I'm an Open Source Contributor Now

Read it here. Marshall Krassenstein makes pull requests and sometimes they are accepted. Not that I’m trying to compare myself to the superheroes listed in the above pic but, just saying, Open Source Contributor is a pretty cool title and someone did tell me I look vaguely like Hugh Jackman once. Ok, honestly it is just one of my buddies side projects that I’m helping out with but it has 34 stars on Github, and I’m pretty proud of it.

I’ve structured this post in two parts. In the first section, I describe what our package is and what you can use it for. In the second section, I describe some of the work I’ve put in and lessons I learned from contributing to the package.

Introducing img2cmap

The img2cmap package creates colormaps from images in a few lines of code. You can simply pass a path to an image, tell it to generate a colormap, and get back a colormap that you can use for all of your coloring needs!

How does it work?

Behind the scenes, img2cmap is actually pretty simple. When the user uploads an image, it takes the pixels and turns them into a n_pixels * 3 array where the second dimension represents its red, green, and blue values. Then, it runs k-means clustering on the data and returns the centroids of the clusters. The RGB values of the centroids are values used to create a colormap that can be extracted from the image.
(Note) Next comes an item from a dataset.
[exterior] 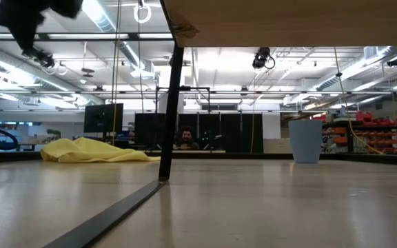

from img2cmap import ImageConverter

# Url to image
image_url = "https://loodibee.com/wp-content/uploads/nba-los-angeles-lakers-logo.png"

# Create converter
converter = ImageConverter(image_url)

# Generate the cmap
cmap = converter.generate_cmap(n_colors=3, palette_name="Lakers Logo Pallette", random_state=42)

Once you have the colormap, you can compare it to the image with some simple matplotlib style action.

import matplotlib.pyplot as plt
from mpl_toolkits.axes_grid1 import make_axes_locatable

fig, ax = plt.subplots(figsize=(7, 5))

ax.axis("off")
img = plt.imread(image_url)
im = ax.imshow(img, cmap=cmap)

divider = make_axes_locatable(ax)
cax = divider.append_axes("right", size="10%", pad=0.05)

cb = fig.colorbar(im, cax=cax, orientation="vertical", label=cmap.name)
cb.set_ticks([])

png

Optimizing your color pallette

Now as most analytics practitioners know, Kmeans requires you to choose a number of clusters. This often presents a tricky issue for people who are just trying to find a color pallette that represents the image well. The usual approach to deal with this problem is to try a bunch of cluster numbers, plot the SSD (Sum of Squared Deviance) as a line chart where the x axis is the number of clusters, and look for a notch or ‘elbow’ in the curve in the monotonically decreasing curve. Finding that notch is one way to determine the optimal number of clusters. To help with this, img2cmap includes an optimizer module that essentially does the elbow method for you.


import matplotlib as mpl
import matplotlib.patches as patches
import numpy as np

max_colors = 8
cmaps, best_n_colors, ssd = converter.generate_optimal_cmap(max_colors=max_colors, random_state=42)

best_cmap = cmaps[best_n_colors]

figopt, ax = plt.subplots(figsize=(7, 5))

ymax = max_colors + 1
xmax = max_colors
ax.set_ylim(2, ymax)
ax.set_xlim(0, max_colors)

# i will be y axis
for y, cmap_ in cmaps.items():
    # Fix small
    colors = sorted([mpl.colors.rgb2hex(c) for c in cmap_.colors])
    intervals, width = np.linspace(0, xmax, len(colors) + 1, retstep=True)
    # j will be x axis
    for j, color in enumerate(colors):
        rect = patches.Rectangle((intervals[j], y), width, 1, facecolor=color)
        ax.add_patch(rect)

ax.set_yticks(np.arange(2, ymax) + 0.5)
ax.set_yticklabels(np.arange(2, ymax))
ax.set_ylabel("Number of colors")
ax.set_xticks([])

# best
rect = patches.Rectangle((0, best_n_colors), ymax, 1, linewidth=1, facecolor="none", edgecolor="black", linestyle="--")
ax.add_patch(rect)

# minus 2, one for starting at 2 and one for 0-indexing
ax.get_yticklabels()[best_n_colors - 2].set_color("red")

png

Hopefully you noticed in the code block above that the majority of the code is just for building a nice matplotlib visual. The secret sauce of actually clustering and optimizing was done in essentially one line of code. Namely:

cmaps, best_n_colors, ssd = converter.generate_optimal_cmap(max_colors=max_colors, random_state=42)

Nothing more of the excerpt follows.